53. CatchAll cont’d: BestModelsAnalysis file
Total number of observed species: self‐explanatory
Model: see manual
Tau: upper‐frequency cutoff
Observed Sp: number of species (counts) with frequencies up to τ only
Estimated total Sp: final estimate of the total number of species in the population
SE: standard error of preceding estimate
Lower CB, Upper CB: lower and upper 95% confidence bounds
GOF0, GOF5: Pearson goodness‐of‐fit p‐values, uncorrected and corrected

54. CatchAll cont’d: BestModelsAnalysis file
Best Parm Model; Parm Model 2a, 2b, 2c. Parametric models (and τ’s) selected by various goodness‐of‐fit criteria
WLRM: weighted linear regression model
Parm Max Tau, WLRM Max Tau: best parametric model and WLRM computed on entire dataset
Best Discounted: best parametric model with low‐frequency/high‐diversity component deleted
Non‐P 1: Chao1, nonparametric lower bound for total number of species
Non‐P 2. Chao’s ACE or high‐diversity variant ACE1 (τ ≤ 10)

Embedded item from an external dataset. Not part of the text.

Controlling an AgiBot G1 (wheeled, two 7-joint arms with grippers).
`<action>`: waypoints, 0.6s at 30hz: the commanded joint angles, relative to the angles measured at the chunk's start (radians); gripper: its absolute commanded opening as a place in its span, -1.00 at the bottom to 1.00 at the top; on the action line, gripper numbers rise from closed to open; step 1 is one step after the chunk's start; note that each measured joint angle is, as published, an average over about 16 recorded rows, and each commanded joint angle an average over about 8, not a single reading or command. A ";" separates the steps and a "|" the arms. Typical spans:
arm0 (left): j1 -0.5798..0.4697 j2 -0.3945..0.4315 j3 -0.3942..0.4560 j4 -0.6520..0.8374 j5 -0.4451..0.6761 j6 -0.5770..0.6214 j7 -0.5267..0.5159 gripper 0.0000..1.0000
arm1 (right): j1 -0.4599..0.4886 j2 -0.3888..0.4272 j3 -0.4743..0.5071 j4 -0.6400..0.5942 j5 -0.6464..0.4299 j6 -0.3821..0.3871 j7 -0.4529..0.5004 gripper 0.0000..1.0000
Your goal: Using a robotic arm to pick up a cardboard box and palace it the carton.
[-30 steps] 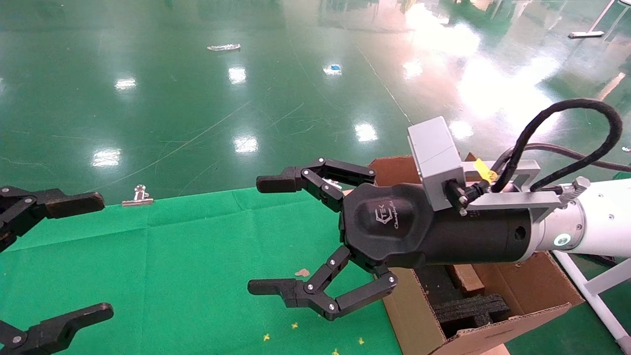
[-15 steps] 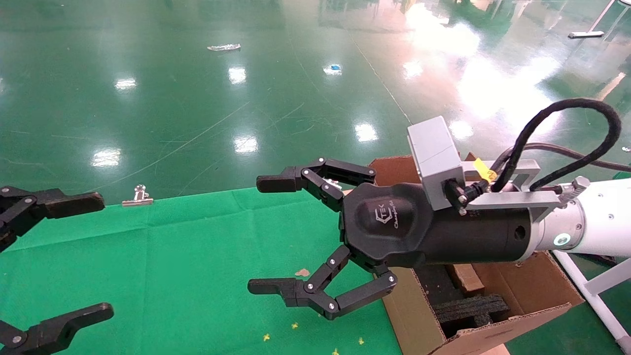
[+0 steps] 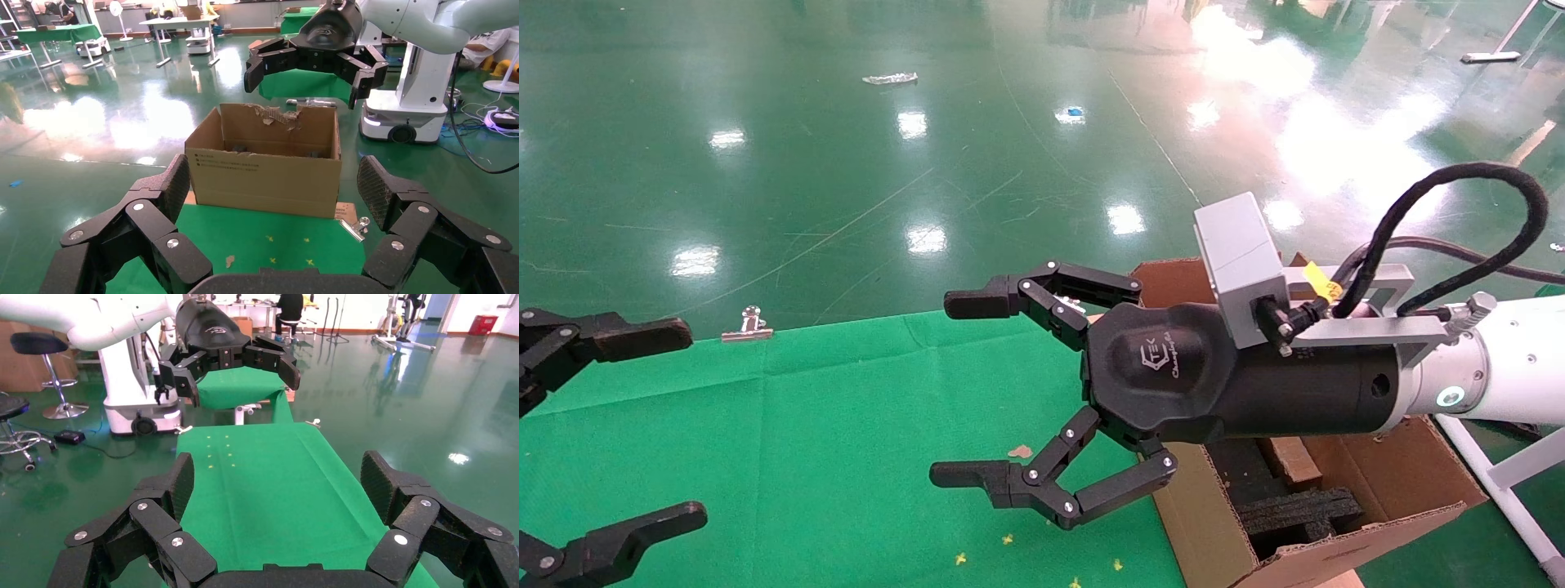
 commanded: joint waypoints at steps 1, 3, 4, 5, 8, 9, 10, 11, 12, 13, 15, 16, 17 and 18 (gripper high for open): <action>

Non‐P 3. Chao’s ACE (τ ≤ 10)

55. CatchAll cont’d: Analysis file
All models & procedures computed by CatchAll, including several not reported in summary analysis
All cutoffs τ
All supplementary/supporting information (GOF etc.)
Question: what if no “best” parametric model selected?
Means no model passed most stringent GOF criteria
Revert to alternative models (2a-c)
If necessary revert to lower bounds (Chao1 etc.)